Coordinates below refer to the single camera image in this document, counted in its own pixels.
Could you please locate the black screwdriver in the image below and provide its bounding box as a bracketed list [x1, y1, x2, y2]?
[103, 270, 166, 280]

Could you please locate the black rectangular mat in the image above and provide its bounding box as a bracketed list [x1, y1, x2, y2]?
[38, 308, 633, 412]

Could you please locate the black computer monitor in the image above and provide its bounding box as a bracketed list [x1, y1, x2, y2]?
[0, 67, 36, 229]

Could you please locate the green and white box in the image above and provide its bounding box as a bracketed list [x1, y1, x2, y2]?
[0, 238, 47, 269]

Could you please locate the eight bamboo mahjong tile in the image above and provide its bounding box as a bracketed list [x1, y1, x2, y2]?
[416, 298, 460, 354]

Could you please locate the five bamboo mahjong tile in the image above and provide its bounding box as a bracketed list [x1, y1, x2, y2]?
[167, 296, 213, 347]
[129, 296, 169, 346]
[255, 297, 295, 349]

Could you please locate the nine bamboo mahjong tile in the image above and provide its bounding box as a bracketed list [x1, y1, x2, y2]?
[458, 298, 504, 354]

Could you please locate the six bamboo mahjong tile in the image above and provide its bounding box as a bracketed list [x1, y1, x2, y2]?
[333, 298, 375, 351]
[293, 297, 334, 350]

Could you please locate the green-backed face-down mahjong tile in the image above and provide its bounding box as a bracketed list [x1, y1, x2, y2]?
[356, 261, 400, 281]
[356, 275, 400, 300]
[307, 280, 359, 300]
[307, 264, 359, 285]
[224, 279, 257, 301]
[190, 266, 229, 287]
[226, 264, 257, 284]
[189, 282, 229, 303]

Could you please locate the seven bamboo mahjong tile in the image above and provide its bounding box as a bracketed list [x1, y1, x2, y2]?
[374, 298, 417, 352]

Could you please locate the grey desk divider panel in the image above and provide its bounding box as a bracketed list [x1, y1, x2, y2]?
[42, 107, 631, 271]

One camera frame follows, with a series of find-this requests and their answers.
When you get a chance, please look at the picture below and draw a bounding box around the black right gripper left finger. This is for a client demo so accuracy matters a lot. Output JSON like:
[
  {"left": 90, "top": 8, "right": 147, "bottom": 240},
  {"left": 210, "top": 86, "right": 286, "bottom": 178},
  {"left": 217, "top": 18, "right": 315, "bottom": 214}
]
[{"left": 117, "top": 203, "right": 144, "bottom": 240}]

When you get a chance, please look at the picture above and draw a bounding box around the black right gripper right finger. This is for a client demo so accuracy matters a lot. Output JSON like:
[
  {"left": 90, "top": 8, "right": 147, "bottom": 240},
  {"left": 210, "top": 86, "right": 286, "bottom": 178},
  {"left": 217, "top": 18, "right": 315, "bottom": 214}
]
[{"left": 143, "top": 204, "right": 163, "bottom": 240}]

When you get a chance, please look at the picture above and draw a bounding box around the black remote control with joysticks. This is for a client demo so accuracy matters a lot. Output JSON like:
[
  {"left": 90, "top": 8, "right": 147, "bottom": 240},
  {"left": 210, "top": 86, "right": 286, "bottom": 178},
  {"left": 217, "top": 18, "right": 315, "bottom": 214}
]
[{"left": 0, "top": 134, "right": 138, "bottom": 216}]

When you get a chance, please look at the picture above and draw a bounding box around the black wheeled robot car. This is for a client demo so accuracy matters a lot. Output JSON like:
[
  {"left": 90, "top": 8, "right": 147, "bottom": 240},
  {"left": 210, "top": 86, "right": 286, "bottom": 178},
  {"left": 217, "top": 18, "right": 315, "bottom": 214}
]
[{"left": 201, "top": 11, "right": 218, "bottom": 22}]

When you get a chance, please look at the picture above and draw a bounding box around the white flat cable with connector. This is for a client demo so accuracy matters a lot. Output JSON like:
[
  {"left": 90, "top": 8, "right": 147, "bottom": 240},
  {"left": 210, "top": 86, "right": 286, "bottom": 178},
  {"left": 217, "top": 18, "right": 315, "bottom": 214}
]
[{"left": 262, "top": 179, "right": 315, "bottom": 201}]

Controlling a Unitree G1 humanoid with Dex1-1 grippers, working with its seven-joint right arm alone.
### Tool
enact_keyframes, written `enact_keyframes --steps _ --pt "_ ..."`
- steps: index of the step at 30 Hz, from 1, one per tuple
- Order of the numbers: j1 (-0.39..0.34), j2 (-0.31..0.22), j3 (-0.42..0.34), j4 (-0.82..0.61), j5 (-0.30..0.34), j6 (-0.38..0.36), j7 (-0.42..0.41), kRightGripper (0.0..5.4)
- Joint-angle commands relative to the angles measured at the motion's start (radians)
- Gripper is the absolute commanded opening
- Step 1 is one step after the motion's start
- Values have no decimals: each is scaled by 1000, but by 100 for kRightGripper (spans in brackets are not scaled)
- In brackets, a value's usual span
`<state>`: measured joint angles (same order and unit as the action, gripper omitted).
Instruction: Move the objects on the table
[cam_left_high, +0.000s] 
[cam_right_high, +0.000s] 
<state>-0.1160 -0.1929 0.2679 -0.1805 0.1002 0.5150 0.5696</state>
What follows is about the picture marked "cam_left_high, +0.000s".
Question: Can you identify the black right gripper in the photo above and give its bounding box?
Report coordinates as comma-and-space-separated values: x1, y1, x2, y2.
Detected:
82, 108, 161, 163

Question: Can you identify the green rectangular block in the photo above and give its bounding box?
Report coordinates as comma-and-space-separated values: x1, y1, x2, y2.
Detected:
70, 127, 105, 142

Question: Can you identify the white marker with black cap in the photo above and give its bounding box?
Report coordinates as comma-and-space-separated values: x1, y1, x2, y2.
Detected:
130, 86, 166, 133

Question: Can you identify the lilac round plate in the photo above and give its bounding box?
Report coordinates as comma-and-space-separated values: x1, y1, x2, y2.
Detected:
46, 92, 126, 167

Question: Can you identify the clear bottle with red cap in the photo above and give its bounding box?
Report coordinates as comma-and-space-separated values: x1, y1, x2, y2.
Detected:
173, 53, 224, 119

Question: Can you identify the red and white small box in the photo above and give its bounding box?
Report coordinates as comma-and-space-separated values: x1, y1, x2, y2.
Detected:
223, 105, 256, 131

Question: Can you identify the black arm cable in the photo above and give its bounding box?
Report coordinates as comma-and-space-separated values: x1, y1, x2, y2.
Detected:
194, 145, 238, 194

________

→ Assignment:
Please transcribe each entry exactly, keeping every word as it is.

→ Solution to this exercise:
Coordinates below refer to the single camera image in this document, counted in its own pixels.
Could you please locate the black screwdriver in the image below and provide its bounding box as a bracketed list [x1, y1, x2, y2]?
[103, 270, 166, 280]

Could you please locate the black rectangular mat in the image above and provide its bounding box as a bracketed list [x1, y1, x2, y2]?
[38, 308, 633, 412]

Could you please locate the black computer monitor in the image above and provide its bounding box as a bracketed list [x1, y1, x2, y2]?
[0, 67, 36, 229]

Could you please locate the green and white box in the image above and provide its bounding box as a bracketed list [x1, y1, x2, y2]?
[0, 238, 47, 269]

Could you please locate the eight bamboo mahjong tile in the image above and provide its bounding box as a bracketed list [x1, y1, x2, y2]?
[416, 298, 460, 354]

Could you please locate the five bamboo mahjong tile in the image above and provide its bounding box as a bracketed list [x1, y1, x2, y2]?
[167, 296, 213, 347]
[129, 296, 169, 346]
[255, 297, 295, 349]

Could you please locate the nine bamboo mahjong tile in the image above and provide its bounding box as a bracketed list [x1, y1, x2, y2]?
[458, 298, 504, 354]

Could you please locate the six bamboo mahjong tile in the image above and provide its bounding box as a bracketed list [x1, y1, x2, y2]?
[333, 298, 375, 351]
[293, 297, 334, 350]

Could you please locate the green-backed face-down mahjong tile in the image above and provide its bounding box as a bracketed list [x1, y1, x2, y2]?
[356, 261, 400, 281]
[356, 275, 400, 300]
[307, 280, 359, 300]
[307, 264, 359, 285]
[224, 279, 257, 301]
[190, 266, 229, 287]
[226, 264, 257, 284]
[189, 282, 229, 303]

Could you please locate the seven bamboo mahjong tile in the image above and provide its bounding box as a bracketed list [x1, y1, x2, y2]?
[374, 298, 417, 352]

Could you please locate the grey desk divider panel in the image above and provide its bounding box as a bracketed list [x1, y1, x2, y2]?
[42, 107, 631, 271]

One camera frame follows, with a series of find-this requests and their answers.
When you get a chance, please look at the picture below and draw a bounding box around the black right gripper left finger. This is for a client demo so accuracy matters a lot. Output JSON like:
[
  {"left": 90, "top": 8, "right": 147, "bottom": 240},
  {"left": 210, "top": 86, "right": 286, "bottom": 178},
  {"left": 217, "top": 18, "right": 315, "bottom": 214}
]
[{"left": 117, "top": 203, "right": 144, "bottom": 240}]

When you get a chance, please look at the picture above and draw a bounding box around the black right gripper right finger. This is for a client demo so accuracy matters a lot. Output JSON like:
[
  {"left": 90, "top": 8, "right": 147, "bottom": 240},
  {"left": 210, "top": 86, "right": 286, "bottom": 178},
  {"left": 217, "top": 18, "right": 315, "bottom": 214}
]
[{"left": 143, "top": 204, "right": 163, "bottom": 240}]

When you get a chance, please look at the picture above and draw a bounding box around the black remote control with joysticks. This is for a client demo so accuracy matters a lot. Output JSON like:
[
  {"left": 90, "top": 8, "right": 147, "bottom": 240},
  {"left": 210, "top": 86, "right": 286, "bottom": 178},
  {"left": 217, "top": 18, "right": 315, "bottom": 214}
]
[{"left": 0, "top": 134, "right": 138, "bottom": 216}]

When you get a chance, please look at the picture above and draw a bounding box around the black wheeled robot car. This is for a client demo so accuracy matters a lot. Output JSON like:
[
  {"left": 90, "top": 8, "right": 147, "bottom": 240},
  {"left": 210, "top": 86, "right": 286, "bottom": 178},
  {"left": 217, "top": 18, "right": 315, "bottom": 214}
]
[{"left": 201, "top": 11, "right": 218, "bottom": 22}]

When you get a chance, please look at the picture above and draw a bounding box around the white flat cable with connector. This is for a client demo so accuracy matters a lot. Output JSON like:
[
  {"left": 90, "top": 8, "right": 147, "bottom": 240},
  {"left": 210, "top": 86, "right": 286, "bottom": 178},
  {"left": 217, "top": 18, "right": 315, "bottom": 214}
]
[{"left": 262, "top": 179, "right": 315, "bottom": 201}]

Controlling a Unitree G1 humanoid with Dex1-1 grippers, working with its seven-joint right arm alone.
### Tool
enact_keyframes, written `enact_keyframes --steps _ --pt "_ ..."`
- steps: index of the step at 30 Hz, from 1, one per tuple
- Order of the numbers: j1 (-0.39..0.34), j2 (-0.31..0.22), j3 (-0.42..0.34), j4 (-0.82..0.61), j5 (-0.30..0.34), j6 (-0.38..0.36), j7 (-0.42..0.41), kRightGripper (0.0..5.4)
- Joint-angle commands relative to the angles measured at the motion's start (radians)
- Gripper is the absolute commanded opening
- Step 1 is one step after the motion's start
- Values have no decimals: each is scaled by 1000, but by 100 for kRightGripper (spans in brackets are not scaled)
- In brackets, a value's usual span
`<state>`: measured joint angles (same order and unit as the action, gripper omitted).
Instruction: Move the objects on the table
[cam_left_high, +0.000s] 
[cam_right_high, +0.000s] 
<state>-0.1160 -0.1929 0.2679 -0.1805 0.1002 0.5150 0.5696</state>
What follows is about the picture marked "cam_left_high, +0.000s".
Question: Can you identify the black right gripper in the photo above and give its bounding box?
Report coordinates as comma-and-space-separated values: x1, y1, x2, y2.
Detected:
82, 108, 161, 163

Question: Can you identify the green rectangular block in the photo above and give its bounding box?
Report coordinates as comma-and-space-separated values: x1, y1, x2, y2.
Detected:
70, 127, 105, 142

Question: Can you identify the white marker with black cap in the photo above and give its bounding box?
Report coordinates as comma-and-space-separated values: x1, y1, x2, y2.
Detected:
130, 86, 166, 133

Question: Can you identify the lilac round plate in the photo above and give its bounding box?
Report coordinates as comma-and-space-separated values: x1, y1, x2, y2.
Detected:
46, 92, 126, 167

Question: Can you identify the clear bottle with red cap in the photo above and give its bounding box?
Report coordinates as comma-and-space-separated values: x1, y1, x2, y2.
Detected:
173, 53, 224, 119

Question: Can you identify the red and white small box in the photo above and give its bounding box?
Report coordinates as comma-and-space-separated values: x1, y1, x2, y2.
Detected:
223, 105, 256, 131

Question: Can you identify the black arm cable in the photo above and give its bounding box?
Report coordinates as comma-and-space-separated values: x1, y1, x2, y2.
Detected:
194, 145, 238, 194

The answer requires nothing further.